Task objective: Filter this data down to the lines that hold "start", and copy them.

Material provided:
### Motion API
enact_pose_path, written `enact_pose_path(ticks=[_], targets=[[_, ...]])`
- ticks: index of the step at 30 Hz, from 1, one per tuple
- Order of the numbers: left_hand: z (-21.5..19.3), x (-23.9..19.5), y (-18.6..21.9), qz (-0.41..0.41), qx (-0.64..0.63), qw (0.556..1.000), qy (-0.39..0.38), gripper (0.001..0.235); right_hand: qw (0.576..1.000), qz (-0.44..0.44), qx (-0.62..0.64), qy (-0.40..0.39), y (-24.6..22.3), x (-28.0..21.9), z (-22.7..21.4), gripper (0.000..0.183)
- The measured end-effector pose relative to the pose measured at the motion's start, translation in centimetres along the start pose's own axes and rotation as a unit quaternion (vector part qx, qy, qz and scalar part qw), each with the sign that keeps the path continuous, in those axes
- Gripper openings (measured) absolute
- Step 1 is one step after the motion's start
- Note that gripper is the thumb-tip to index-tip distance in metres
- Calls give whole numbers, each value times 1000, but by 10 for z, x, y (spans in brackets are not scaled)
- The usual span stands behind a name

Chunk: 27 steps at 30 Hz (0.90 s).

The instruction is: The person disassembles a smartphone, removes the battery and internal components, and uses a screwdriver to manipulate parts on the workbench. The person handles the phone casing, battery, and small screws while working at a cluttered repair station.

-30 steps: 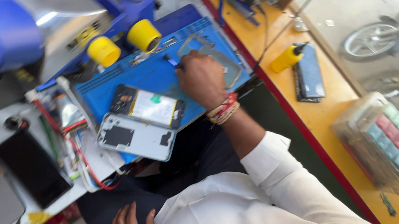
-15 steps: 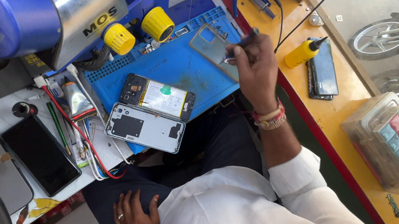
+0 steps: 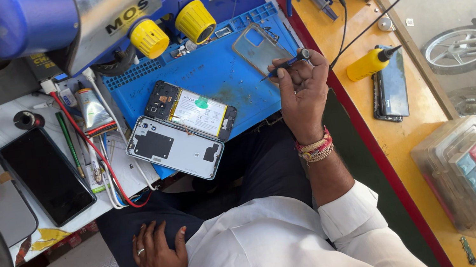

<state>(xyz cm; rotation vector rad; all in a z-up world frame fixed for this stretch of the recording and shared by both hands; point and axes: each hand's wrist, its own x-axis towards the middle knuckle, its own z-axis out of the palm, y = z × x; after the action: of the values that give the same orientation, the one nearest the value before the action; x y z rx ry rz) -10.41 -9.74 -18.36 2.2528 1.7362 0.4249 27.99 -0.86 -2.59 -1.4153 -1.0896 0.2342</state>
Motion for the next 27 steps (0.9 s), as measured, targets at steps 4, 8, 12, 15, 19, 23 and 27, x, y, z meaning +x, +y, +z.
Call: enact_pose_path(ticks=[4, 8, 12, 15, 19, 23, 27], targets=[[1, 2, 1, -5, -2, 1000, -1, 55, 999, -3, 38, -8, -1, 1, 8, 45], [-13, 10, 9, 20, -47, 997, 55, 40, 997, -16, 70, -15, -12, 0, 18, 63], [-49, 24, 31, -76, -380, 916, 105, 11, 992, -8, 115, -44, -31, -2, 31, 69], [-74, 47, 59, -23, -535, 841, 83, 10, 987, 2, 150, -60, -48, -4, 41, 65], [-95, 93, 99, -60, -774, 629, -39, 29, 971, 35, 212, -104, -76, -13, 53, 64], [-102, 128, 125, -72, -853, 503, -119, 36, 962, 36, 236, -136, -96, -24, 58, 62], [-102, 135, 137, -77, -871, 465, -137, 35, 955, 39, 251, -154, -106, -35, 58, 61]])
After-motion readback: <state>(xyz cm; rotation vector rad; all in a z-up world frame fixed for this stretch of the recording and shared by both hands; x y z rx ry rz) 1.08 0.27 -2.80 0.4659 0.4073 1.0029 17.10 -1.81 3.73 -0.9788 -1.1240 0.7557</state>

Reply to the exercise:
- The measured end-effector pose relative to the pose measured at the motion's start, translation in centimetres along the start pose's own axes and rotation as a unit quaternion (vector part qx, qy, qz and scalar part qw), each with the sign that keeps the path continuous, in those axes
- Step 1 is one step after the motion's start

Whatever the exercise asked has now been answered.